_Problem description_
Every line below must come back exactly as it stands, with the images omitted.

-- Input follows --

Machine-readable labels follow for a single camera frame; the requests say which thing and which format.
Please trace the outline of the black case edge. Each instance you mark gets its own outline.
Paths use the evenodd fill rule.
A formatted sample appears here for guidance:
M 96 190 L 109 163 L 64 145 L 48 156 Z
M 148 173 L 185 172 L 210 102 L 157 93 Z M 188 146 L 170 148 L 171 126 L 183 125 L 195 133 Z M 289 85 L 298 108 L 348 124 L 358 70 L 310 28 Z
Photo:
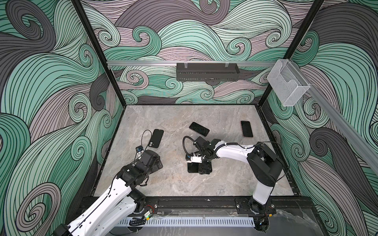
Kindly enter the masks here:
M 152 136 L 149 140 L 149 148 L 158 148 L 160 146 L 164 131 L 161 129 L 155 129 L 152 133 Z

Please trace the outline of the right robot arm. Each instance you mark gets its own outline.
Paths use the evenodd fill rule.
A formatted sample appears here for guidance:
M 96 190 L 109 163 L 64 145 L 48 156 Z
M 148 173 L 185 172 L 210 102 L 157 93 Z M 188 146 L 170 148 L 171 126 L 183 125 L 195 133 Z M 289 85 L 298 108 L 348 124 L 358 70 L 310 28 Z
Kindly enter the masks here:
M 283 161 L 265 143 L 241 145 L 227 143 L 220 139 L 207 141 L 202 137 L 193 140 L 197 151 L 185 152 L 189 173 L 208 175 L 212 172 L 212 161 L 219 158 L 229 158 L 249 164 L 257 185 L 250 199 L 252 212 L 266 214 L 269 197 L 283 171 Z

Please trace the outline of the right aluminium rail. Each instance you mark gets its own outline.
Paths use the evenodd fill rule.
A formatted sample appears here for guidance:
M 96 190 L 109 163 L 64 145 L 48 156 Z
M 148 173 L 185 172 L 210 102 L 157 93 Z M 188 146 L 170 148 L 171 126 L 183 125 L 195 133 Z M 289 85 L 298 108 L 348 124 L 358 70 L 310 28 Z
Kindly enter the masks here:
M 378 101 L 378 94 L 364 93 L 356 82 L 348 85 L 339 77 L 331 76 L 312 65 L 299 67 L 292 63 L 296 77 L 310 87 L 307 92 L 316 100 L 333 124 L 349 141 L 357 154 L 374 172 L 378 171 L 378 138 L 369 131 L 370 121 L 376 106 L 369 108 L 369 102 Z

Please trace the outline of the clear plastic wall holder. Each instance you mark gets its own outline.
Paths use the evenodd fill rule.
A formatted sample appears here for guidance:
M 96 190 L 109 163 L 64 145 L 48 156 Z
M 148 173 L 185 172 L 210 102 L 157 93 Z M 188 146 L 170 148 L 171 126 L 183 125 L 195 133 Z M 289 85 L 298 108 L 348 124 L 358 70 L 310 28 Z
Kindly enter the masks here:
M 267 80 L 284 107 L 294 106 L 310 88 L 300 67 L 289 59 L 277 60 Z

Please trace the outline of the black wall tray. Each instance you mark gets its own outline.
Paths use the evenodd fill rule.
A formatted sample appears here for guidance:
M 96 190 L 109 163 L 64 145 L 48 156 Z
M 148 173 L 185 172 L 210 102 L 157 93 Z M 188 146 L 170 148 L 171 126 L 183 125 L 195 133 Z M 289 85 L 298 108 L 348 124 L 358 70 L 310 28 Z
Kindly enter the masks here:
M 181 82 L 237 81 L 240 70 L 235 63 L 177 63 L 176 79 Z

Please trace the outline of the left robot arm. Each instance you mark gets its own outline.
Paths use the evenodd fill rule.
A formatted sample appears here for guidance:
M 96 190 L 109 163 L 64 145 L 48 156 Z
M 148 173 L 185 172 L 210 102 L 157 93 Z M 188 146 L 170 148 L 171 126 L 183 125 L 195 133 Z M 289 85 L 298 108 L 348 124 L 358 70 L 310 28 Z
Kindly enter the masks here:
M 85 212 L 68 225 L 58 226 L 53 235 L 105 236 L 123 218 L 143 211 L 145 195 L 136 187 L 162 168 L 156 152 L 143 151 L 139 158 L 121 168 L 109 188 Z

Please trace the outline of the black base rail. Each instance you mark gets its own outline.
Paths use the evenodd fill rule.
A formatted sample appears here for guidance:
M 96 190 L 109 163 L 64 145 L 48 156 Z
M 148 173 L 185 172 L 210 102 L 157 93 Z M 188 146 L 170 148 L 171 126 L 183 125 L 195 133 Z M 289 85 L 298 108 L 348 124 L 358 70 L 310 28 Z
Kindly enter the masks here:
M 174 210 L 231 210 L 238 214 L 252 215 L 256 212 L 272 214 L 278 209 L 313 208 L 311 198 L 301 196 L 271 196 L 265 205 L 260 205 L 251 196 L 212 197 L 146 197 L 137 204 L 137 210 L 152 209 L 163 215 Z

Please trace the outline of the black phone patterned reflection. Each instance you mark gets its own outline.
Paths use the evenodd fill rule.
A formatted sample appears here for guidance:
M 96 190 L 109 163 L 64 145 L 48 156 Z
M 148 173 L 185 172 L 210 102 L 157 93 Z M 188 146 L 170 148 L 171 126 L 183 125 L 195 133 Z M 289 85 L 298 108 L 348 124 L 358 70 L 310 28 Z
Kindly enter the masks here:
M 210 129 L 196 123 L 196 122 L 192 122 L 189 126 L 189 129 L 193 130 L 194 132 L 206 137 L 209 132 L 210 132 Z

-- Input concluded --

_Written solution_
Machine-readable labels follow for a single camera frame; the requests say which thing and which format.
Please trace the outline of the black case edge. Each instance you mark gets its own outline.
Paths use the evenodd fill rule.
A formatted sample appears here for guidance:
M 96 190 L 109 163 L 64 145 L 48 156 Z
M 148 173 L 185 172 L 210 102 L 157 93 Z M 188 146 L 170 148 L 171 126 L 183 125 L 195 133 Z M 289 85 L 298 108 L 348 124 L 358 70 L 310 28 Z
Photo:
Kindly enter the masks here:
M 152 136 L 149 140 L 149 148 L 158 148 L 160 146 L 164 131 L 161 129 L 155 129 L 152 133 Z

Please trace the outline of the right robot arm. Each instance you mark gets its own outline.
Paths use the evenodd fill rule.
A formatted sample appears here for guidance:
M 96 190 L 109 163 L 64 145 L 48 156 Z
M 148 173 L 185 172 L 210 102 L 157 93 Z M 188 146 L 170 148 L 171 126 L 183 125 L 195 133 Z M 289 85 L 298 108 L 348 124 L 358 70 L 310 28 Z
Kindly enter the masks here:
M 283 161 L 265 143 L 241 145 L 227 143 L 220 139 L 207 141 L 202 137 L 193 140 L 197 151 L 185 152 L 189 173 L 208 175 L 212 172 L 212 161 L 219 158 L 229 158 L 249 164 L 257 185 L 250 199 L 252 212 L 266 214 L 269 197 L 283 171 Z

Please trace the outline of the right aluminium rail. Each instance you mark gets its own outline.
Paths use the evenodd fill rule.
A formatted sample appears here for guidance:
M 96 190 L 109 163 L 64 145 L 48 156 Z
M 148 173 L 185 172 L 210 102 L 157 93 Z M 188 146 L 170 148 L 171 126 L 183 125 L 195 133 Z M 289 85 L 298 108 L 348 124 L 358 70 L 310 28 Z
Kindly enter the masks here:
M 378 101 L 378 94 L 364 93 L 356 82 L 348 85 L 339 77 L 331 76 L 312 65 L 299 67 L 292 63 L 296 77 L 310 87 L 307 92 L 316 100 L 333 124 L 349 141 L 357 154 L 374 172 L 378 171 L 378 138 L 369 131 L 370 121 L 376 106 L 369 108 L 369 102 Z

Please trace the outline of the clear plastic wall holder. Each instance you mark gets its own outline.
Paths use the evenodd fill rule.
A formatted sample appears here for guidance:
M 96 190 L 109 163 L 64 145 L 48 156 Z
M 148 173 L 185 172 L 210 102 L 157 93 Z M 188 146 L 170 148 L 171 126 L 183 125 L 195 133 Z M 289 85 L 298 108 L 348 124 L 358 70 L 310 28 Z
Kindly enter the masks here:
M 267 80 L 284 107 L 294 106 L 310 88 L 300 67 L 289 59 L 277 60 Z

Please trace the outline of the black wall tray. Each instance you mark gets its own outline.
Paths use the evenodd fill rule.
A formatted sample appears here for guidance:
M 96 190 L 109 163 L 64 145 L 48 156 Z
M 148 173 L 185 172 L 210 102 L 157 93 Z M 188 146 L 170 148 L 171 126 L 183 125 L 195 133 Z M 289 85 L 298 108 L 348 124 L 358 70 L 310 28 Z
Kindly enter the masks here:
M 181 82 L 237 81 L 240 70 L 235 63 L 177 63 L 176 79 Z

Please trace the outline of the left robot arm. Each instance you mark gets its own outline.
Paths use the evenodd fill rule.
A formatted sample appears here for guidance:
M 96 190 L 109 163 L 64 145 L 48 156 Z
M 148 173 L 185 172 L 210 102 L 157 93 Z M 188 146 L 170 148 L 171 126 L 183 125 L 195 133 Z M 289 85 L 298 108 L 348 124 L 358 70 L 310 28 Z
Kindly enter the masks here:
M 85 212 L 68 225 L 58 226 L 53 235 L 105 236 L 123 218 L 143 211 L 145 195 L 136 187 L 162 168 L 156 152 L 143 151 L 139 158 L 121 168 L 109 188 Z

Please trace the outline of the black base rail. Each instance you mark gets its own outline.
Paths use the evenodd fill rule.
A formatted sample appears here for guidance:
M 96 190 L 109 163 L 64 145 L 48 156 Z
M 148 173 L 185 172 L 210 102 L 157 93 Z M 188 146 L 170 148 L 171 126 L 183 125 L 195 133 Z M 289 85 L 298 108 L 348 124 L 358 70 L 310 28 Z
Kindly enter the masks here:
M 174 210 L 231 210 L 238 214 L 252 215 L 256 212 L 272 214 L 278 209 L 313 208 L 311 198 L 301 196 L 271 196 L 265 205 L 260 205 L 251 196 L 212 197 L 146 197 L 137 204 L 137 210 L 152 209 L 163 215 Z

Please trace the outline of the black phone patterned reflection. Each instance you mark gets its own outline.
Paths use the evenodd fill rule.
A formatted sample appears here for guidance:
M 96 190 L 109 163 L 64 145 L 48 156 Z
M 148 173 L 185 172 L 210 102 L 157 93 Z M 188 146 L 170 148 L 171 126 L 183 125 L 195 133 Z M 289 85 L 298 108 L 348 124 L 358 70 L 310 28 Z
Kindly enter the masks here:
M 210 129 L 196 123 L 196 122 L 192 122 L 189 126 L 189 129 L 193 130 L 194 132 L 206 137 L 209 132 L 210 132 Z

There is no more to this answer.